From e00b96540633e15a8972558033e96dade70804cc Mon Sep 17 00:00:00 2001
From: Carlos Diosdado <carlos.dddo@gmail.com>
Date: Thu, 18 Jun 2026 18:58:59 -0600
Subject: [PATCH] feat(tts): add xAI TTS speed and optimize_streaming_latency
 config knobs

The xAI TTS REST endpoint (POST /v1/tts) accepts 'speed' (0.7-1.5)
and 'optimize_streaming_latency' (0/1/2) parameters, but the Hermes
built-in xAI provider was reading neither from config nor sending
either in the request body. Add them as tts.xai.speed and
tts.xai.optimize_streaming_latency config knobs (with global
tts.speed / tts.optimize_streaming_latency fallbacks).

- speed: float, clamped to 0.7-1.5. 1.0 (the API default) is omitted
  from the request body to preserve the existing minimal-payload
  contract.
- optimize_streaming_latency: int, clamped to 0-2. 0 (best quality,
  the API default) is omitted from the request body.

Resolver order: tts.xai.<knob> overrides the global tts.<knob>.
---
 tests/tools/test_tts_xai_speech_tags.py | 204 ++++++++++++++++++++++++
 tools/tts_tool.py                       |  44 +++++
 2 files changed, 248 insertions(+)
diff --git a/tests/tools/test_tts_xai_speech_tags.py b/tests/tools/test_tts_xai_speech_tags.py
index d54fe7a5c92..4343a387f7a 100644
--- a/tests/tools/test_tts_xai_speech_tags.py
+++ b/tests/tools/test_tts_xai_speech_tags.py
@@ -324,3 +324,207 @@ def test_generate_xai_tts_leaves_text_plain_by_default(tmp_path, monkeypatch):
     )
 
     assert captured["json"]["text"] == "Bonjour Monsieur Talbot.

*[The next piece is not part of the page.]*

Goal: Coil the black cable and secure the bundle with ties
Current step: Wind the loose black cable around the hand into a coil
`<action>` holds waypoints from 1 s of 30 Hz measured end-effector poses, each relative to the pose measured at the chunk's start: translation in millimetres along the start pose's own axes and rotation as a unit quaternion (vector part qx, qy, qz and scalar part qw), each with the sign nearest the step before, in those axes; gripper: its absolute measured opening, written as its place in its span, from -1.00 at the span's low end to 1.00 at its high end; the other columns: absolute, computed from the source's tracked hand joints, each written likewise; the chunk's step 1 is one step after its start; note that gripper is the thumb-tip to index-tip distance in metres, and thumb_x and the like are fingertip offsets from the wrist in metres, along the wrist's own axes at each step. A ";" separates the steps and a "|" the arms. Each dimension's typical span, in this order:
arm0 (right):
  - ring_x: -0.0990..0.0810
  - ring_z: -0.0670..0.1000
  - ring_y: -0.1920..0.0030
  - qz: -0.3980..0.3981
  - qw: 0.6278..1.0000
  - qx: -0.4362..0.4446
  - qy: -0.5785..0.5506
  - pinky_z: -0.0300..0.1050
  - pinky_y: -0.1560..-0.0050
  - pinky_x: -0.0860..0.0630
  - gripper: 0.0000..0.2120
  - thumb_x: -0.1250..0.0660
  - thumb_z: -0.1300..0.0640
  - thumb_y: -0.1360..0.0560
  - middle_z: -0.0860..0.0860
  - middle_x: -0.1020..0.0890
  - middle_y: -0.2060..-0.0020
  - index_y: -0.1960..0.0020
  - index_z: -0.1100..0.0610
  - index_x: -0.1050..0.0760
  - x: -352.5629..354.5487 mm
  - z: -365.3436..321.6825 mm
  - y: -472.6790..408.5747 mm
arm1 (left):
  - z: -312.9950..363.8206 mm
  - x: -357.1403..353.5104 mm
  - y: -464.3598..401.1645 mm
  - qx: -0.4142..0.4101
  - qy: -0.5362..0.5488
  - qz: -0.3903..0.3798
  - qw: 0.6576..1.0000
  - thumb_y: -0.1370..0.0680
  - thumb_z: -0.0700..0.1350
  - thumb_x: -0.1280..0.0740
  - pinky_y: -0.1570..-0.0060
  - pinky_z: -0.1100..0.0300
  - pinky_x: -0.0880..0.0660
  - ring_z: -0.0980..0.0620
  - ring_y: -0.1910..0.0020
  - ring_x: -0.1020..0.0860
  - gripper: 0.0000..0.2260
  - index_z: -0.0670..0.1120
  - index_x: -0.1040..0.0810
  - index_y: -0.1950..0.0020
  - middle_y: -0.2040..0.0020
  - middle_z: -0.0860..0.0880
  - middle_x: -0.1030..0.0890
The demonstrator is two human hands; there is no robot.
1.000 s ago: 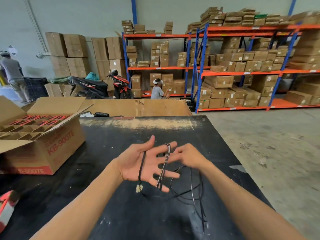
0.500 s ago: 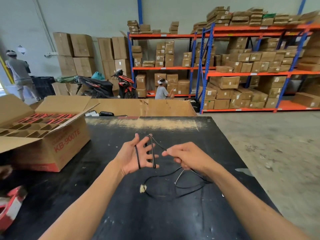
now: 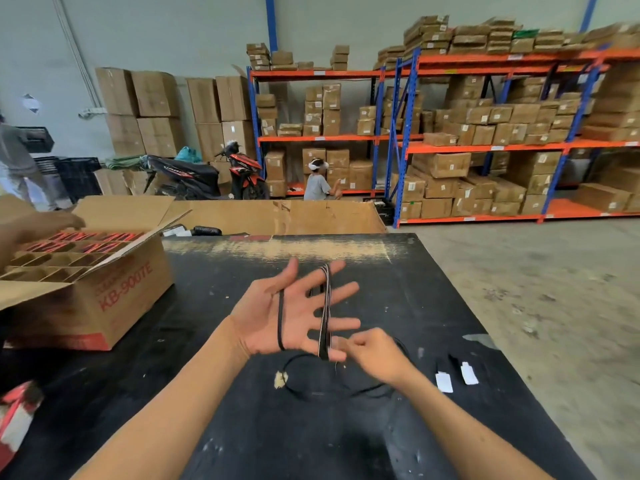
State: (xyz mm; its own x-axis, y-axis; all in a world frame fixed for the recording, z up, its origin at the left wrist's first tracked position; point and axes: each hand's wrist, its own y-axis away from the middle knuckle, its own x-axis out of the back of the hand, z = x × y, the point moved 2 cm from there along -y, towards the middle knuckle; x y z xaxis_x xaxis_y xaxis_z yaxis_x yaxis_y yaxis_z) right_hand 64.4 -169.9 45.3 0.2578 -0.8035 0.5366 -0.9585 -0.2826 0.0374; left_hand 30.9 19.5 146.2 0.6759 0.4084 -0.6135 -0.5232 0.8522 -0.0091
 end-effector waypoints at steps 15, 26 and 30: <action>-0.25 -0.12 0.55 -0.035 0.994 0.085 -0.056 -0.24 0.45 -0.21 -0.66 -0.31 -0.12 -0.60 -0.03 -0.45 0.44 0.09 0.08 -0.74 38.8 -82.6 3.4 | -0.3 81.5 15.1 -0.082 -0.002 0.259 0.962 -0.55 0.33 -0.10 -0.16 -0.30 -0.36 -0.17 -0.07 -0.42 -0.48 0.07 -0.48 -0.36 -0.21 -0.02 -0.44; -0.21 -0.09 0.50 -0.044 0.997 0.049 -0.044 -0.22 0.38 -0.23 -0.49 -0.28 -0.32 -0.54 -0.11 -0.27 0.51 0.16 0.11 -0.67 -22.3 0.5 12.1 | 38.2 34.6 12.3 -0.131 -0.012 0.137 0.982 -0.62 0.27 0.03 -0.33 -0.57 0.00 -0.37 -0.42 -0.24 -0.45 0.06 -0.20 -0.55 -0.40 -0.11 -0.32; -0.30 -0.14 0.49 0.012 0.998 0.049 0.026 -0.21 0.35 -0.29 -0.58 -0.30 -0.24 -0.57 -0.12 -0.35 0.57 0.17 0.09 -0.67 0.8 4.9 -0.2 | 23.1 14.7 6.9 -0.058 -0.018 0.075 0.995 -0.62 0.27 0.04 -0.34 -0.56 0.14 -0.37 -0.52 -0.06 -0.45 0.08 -0.13 -0.57 -0.57 -0.09 -0.07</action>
State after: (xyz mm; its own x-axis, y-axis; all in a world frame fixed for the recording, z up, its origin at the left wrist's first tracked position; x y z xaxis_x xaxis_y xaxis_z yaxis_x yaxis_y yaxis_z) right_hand 65.5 -173.0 41.6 0.2257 -0.7832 0.5794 -0.9473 -0.3152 -0.0570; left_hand 49.1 38.9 155.3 0.6021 0.5414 -0.5868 -0.6747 0.7380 -0.0113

Ceci est un test."
+
+
+def test_generate_xai_tts_omits_speed_and_latency_by_default(tmp_path, monkeypatch):
+    """No speed / optimize_streaming_latency in the request body unless
+    the user explicitly sets them. Keeps the existing minimal-payload
+    contract for default configs.
+    """
+    captured = {}
+
+    fake_response = Mock()
+    fake_response.content = b"mp3"
+    fake_response.raise_for_status.return_value = None
+
+    def fake_post(url, headers, json, timeout):
+        captured["json"] = json
+        return fake_response
+
+    monkeypatch.setenv("XAI_API_KEY", "test-xai-key")

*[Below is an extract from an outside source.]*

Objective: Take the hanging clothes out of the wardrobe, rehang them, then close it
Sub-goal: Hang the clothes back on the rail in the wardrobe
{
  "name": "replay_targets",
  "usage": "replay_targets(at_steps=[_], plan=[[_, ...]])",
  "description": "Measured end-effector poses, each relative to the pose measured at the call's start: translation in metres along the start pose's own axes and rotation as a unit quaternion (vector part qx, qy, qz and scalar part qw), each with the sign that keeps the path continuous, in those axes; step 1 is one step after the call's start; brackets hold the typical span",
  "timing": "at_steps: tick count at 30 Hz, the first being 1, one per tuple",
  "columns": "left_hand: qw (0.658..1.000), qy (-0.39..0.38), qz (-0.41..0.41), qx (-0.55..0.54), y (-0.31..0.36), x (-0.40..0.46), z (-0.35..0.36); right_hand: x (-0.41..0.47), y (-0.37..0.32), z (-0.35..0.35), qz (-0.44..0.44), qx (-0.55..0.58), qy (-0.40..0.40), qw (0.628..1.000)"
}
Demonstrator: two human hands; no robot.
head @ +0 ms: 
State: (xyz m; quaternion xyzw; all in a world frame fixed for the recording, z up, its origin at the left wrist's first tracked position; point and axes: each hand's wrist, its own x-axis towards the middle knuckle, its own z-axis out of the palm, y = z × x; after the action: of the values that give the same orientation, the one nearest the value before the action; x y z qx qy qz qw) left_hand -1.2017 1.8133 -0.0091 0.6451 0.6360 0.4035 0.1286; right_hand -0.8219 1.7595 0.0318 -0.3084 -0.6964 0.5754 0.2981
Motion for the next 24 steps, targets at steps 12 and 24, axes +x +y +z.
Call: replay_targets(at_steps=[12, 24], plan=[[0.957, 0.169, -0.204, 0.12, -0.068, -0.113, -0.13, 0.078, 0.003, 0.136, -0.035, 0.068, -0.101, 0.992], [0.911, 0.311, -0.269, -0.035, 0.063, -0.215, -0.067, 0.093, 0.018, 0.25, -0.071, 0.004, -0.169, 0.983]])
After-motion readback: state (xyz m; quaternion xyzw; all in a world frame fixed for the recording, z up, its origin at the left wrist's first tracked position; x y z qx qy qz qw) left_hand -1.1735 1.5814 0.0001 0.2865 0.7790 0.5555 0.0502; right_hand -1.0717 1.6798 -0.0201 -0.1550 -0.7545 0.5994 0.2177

+    monkeypatch.setattr("requests.post", fake_post)
+
+    _generate_xai_tts(
+        "Hello world.",
+        str(tmp_path / "out.mp3"),
+        {"xai": {"voice_id": "ara", "language": "en"}},
+    )
+
+    assert "speed" not in captured["json"]
+    assert "optimize_streaming_latency" not in captured["json"]
+
+
+def test_generate_xai_tts_sends_speed_when_set(tmp_path, monkeypatch):
+    """tts.xai.speed flows into the POST body."""
+    captured = {}
+
+    fake_response = Mock()
+    fake_response.content = b"mp3"
+    fake_response.raise_for_status.return_value = None
+
+    def fake_post(url, headers, json, timeout):
+        captured["json"] = json
+        return fake_response
+
+    monkeypatch.setenv("XAI_API_KEY", "test-xai-key")
+    monkeypatch.setattr("requests.post", fake_post)
+
+    _generate_xai_tts(
+        "Hello world.",
+        str(tmp_path / "out.mp3"),
+        {"xai": {"voice_id": "ara", "language": "en", "speed": 1.5}},
+    )
+
+    assert captured["json"]["speed"] == 1.5
+
+
+def test_generate_xai_tts_speed_clamped_to_valid_range(tmp_path, monkeypatch):
+    """speed values outside xAI's 0.7..1.5 band are clamped, not sent raw."""
+    captured = {}
+
+    fake_response = Mock()
+    fake_response.content = b"mp3"
+    fake_response.raise_for_status.return_value = None
+
+    def fake_post(url, headers, json, timeout):
+        captured["json"] = json
+        return fake_response
+
+    monkeypatch.setenv("XAI_API_KEY", "test-xai-key")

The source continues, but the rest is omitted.